I encountered the error you may see below a couple of times on two different systems.
Both times, that error produced the following consequences:
Occupied cuda memory was not released following a kernel restart
The gpu remained with some load on it, with no other process using it (it’s not even, in both systems, connected to a monitor).
The notebook server refused to exit on Ctrl-C
Once I manually killed the notebook server, the system hanged up completely.
Any idea about what could have caused that error? Note that it almost completed the epoch, and memory occupation rose to 80% but remained stable till the error.

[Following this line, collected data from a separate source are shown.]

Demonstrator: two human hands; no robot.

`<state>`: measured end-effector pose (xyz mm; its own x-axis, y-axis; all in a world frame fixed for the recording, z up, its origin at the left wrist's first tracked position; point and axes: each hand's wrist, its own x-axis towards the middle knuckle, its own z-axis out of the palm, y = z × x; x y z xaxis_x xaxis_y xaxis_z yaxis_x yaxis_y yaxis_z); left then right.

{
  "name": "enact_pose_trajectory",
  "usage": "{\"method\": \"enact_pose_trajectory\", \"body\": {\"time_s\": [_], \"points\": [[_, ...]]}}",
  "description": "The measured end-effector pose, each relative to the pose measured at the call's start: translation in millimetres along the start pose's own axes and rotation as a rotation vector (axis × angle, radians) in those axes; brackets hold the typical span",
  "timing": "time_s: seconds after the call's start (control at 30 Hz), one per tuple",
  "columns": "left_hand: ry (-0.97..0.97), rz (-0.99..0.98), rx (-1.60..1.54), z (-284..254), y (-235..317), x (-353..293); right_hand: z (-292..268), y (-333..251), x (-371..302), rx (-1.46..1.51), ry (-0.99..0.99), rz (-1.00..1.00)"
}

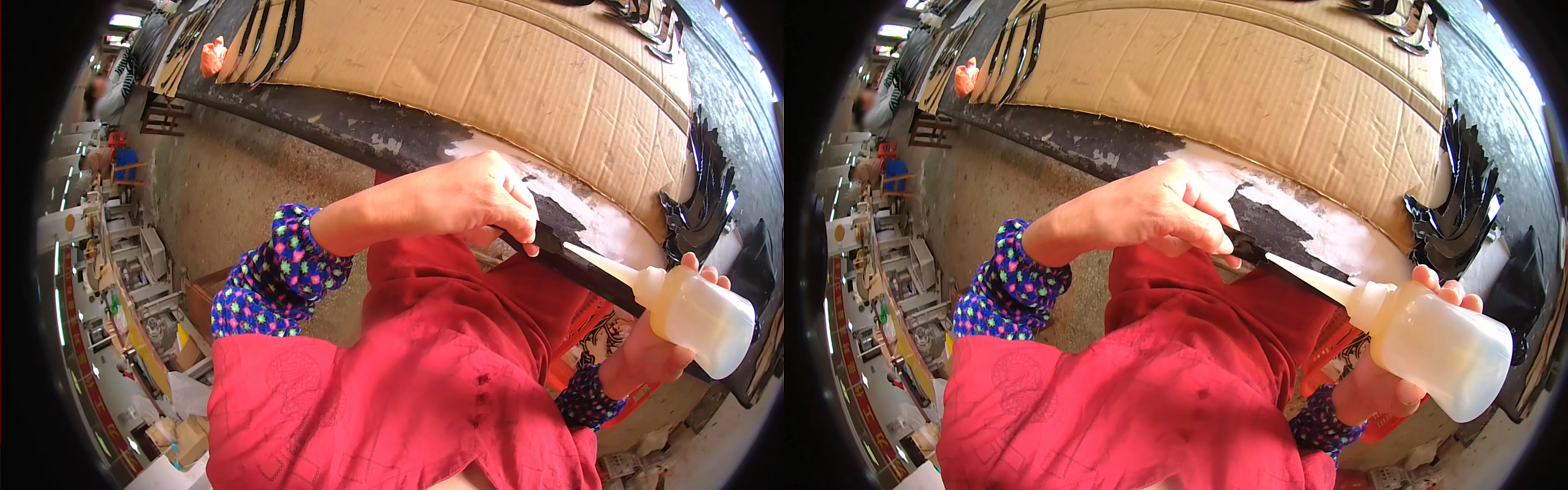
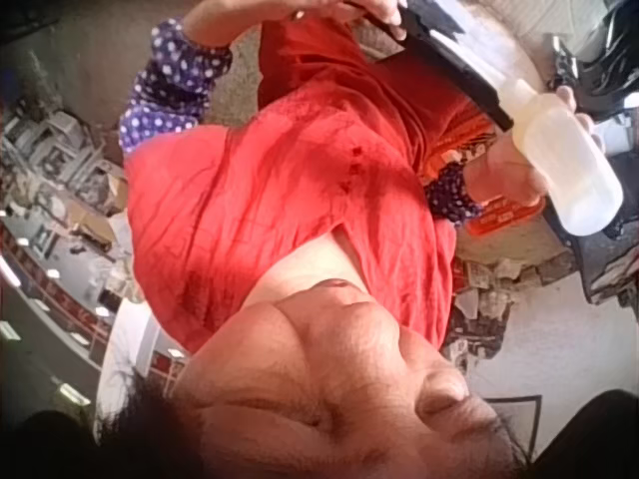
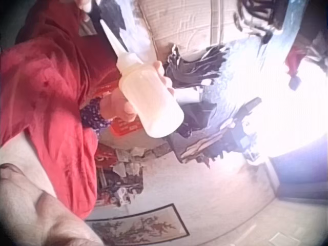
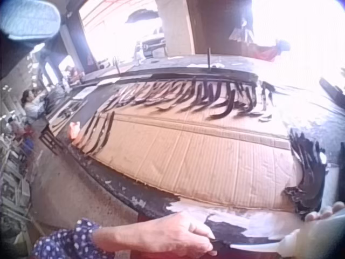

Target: The recorder applies glue to several black shoe components using a squeeze bottle at a workbench.

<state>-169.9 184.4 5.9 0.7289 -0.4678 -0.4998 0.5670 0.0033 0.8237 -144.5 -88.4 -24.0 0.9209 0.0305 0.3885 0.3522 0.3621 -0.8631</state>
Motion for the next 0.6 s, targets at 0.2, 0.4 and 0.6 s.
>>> {"method": "enact_pose_trajectory", "body": {"time_s": [0.2, 0.4, 0.6], "points": [[0.012, 0.006, 0.042, 0.2, 2.8, -0.5, -0.7, -0.2, 0.6, 0.013, -0.038, 0.012], [0.014, -0.024, 0.021, 0.0, 2.8, 1.3, -2.1, 1.6, -1.0, 0.041, -0.073, 0.028], [-0.031, 0.051, 0.114, -3.6, -2.6, 2.6, 1.5, 6.1, 1.1, 0.048, -0.094, 0.001]]}}
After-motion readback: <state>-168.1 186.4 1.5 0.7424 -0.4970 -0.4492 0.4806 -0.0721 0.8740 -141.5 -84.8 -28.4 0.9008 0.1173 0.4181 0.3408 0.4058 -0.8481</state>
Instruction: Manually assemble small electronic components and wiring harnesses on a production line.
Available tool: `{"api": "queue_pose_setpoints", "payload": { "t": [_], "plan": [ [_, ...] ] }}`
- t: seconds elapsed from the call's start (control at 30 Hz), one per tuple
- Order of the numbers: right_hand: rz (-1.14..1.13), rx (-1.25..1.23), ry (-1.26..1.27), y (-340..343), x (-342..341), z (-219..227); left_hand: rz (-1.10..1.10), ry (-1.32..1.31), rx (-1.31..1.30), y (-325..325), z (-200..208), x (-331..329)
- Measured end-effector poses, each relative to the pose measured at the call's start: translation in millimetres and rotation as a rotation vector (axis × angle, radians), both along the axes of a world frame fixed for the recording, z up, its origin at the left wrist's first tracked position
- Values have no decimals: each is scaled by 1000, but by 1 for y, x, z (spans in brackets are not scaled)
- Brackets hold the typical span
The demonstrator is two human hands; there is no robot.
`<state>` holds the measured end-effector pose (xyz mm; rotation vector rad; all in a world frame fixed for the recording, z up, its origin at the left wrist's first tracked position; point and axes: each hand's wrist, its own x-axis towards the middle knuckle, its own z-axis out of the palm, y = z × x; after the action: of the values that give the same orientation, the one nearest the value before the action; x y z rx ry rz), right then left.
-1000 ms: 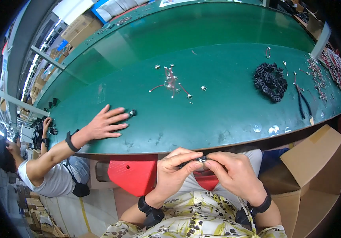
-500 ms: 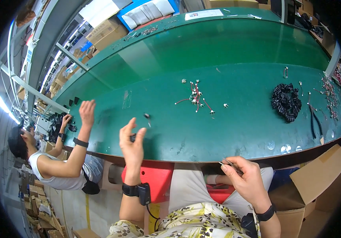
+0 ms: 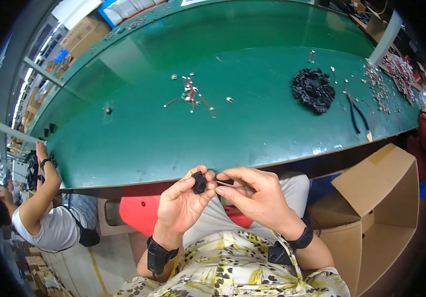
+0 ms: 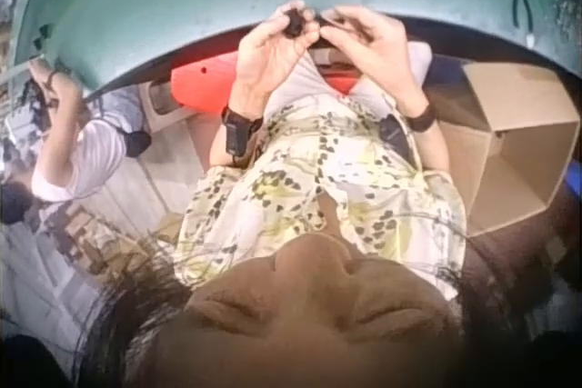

Something similar was already asked: Cudnn_status_execution_failed but no one answered. Let me try again.
what version of pytorch?
you can always ask on pytroch forum, I think they would be more responsive:
Thank you for your reply. It’s the version which comes with fastai, that is 0.3.1
I’ll ask on pytorch forums, too, but I was interested in knowing if some other fastai user encountered it.
Hi balnazzr. Did you solve the problem? I’ve encountered the same problem again and again, in different situations.
No, frankly. It seems to have been solved with newer versions of cudnn and cuda.
Thank your for reply, balnazzar.
I’ve been using fast.ai v0.7 following this guide, and the v0.7 library seems like using the older version of CUDA and cuDNN? So you just upgrade CUDA and cuDNN then the problem just go away?
Yes, BUT I changed hardware too. Same GPUs, but newer host.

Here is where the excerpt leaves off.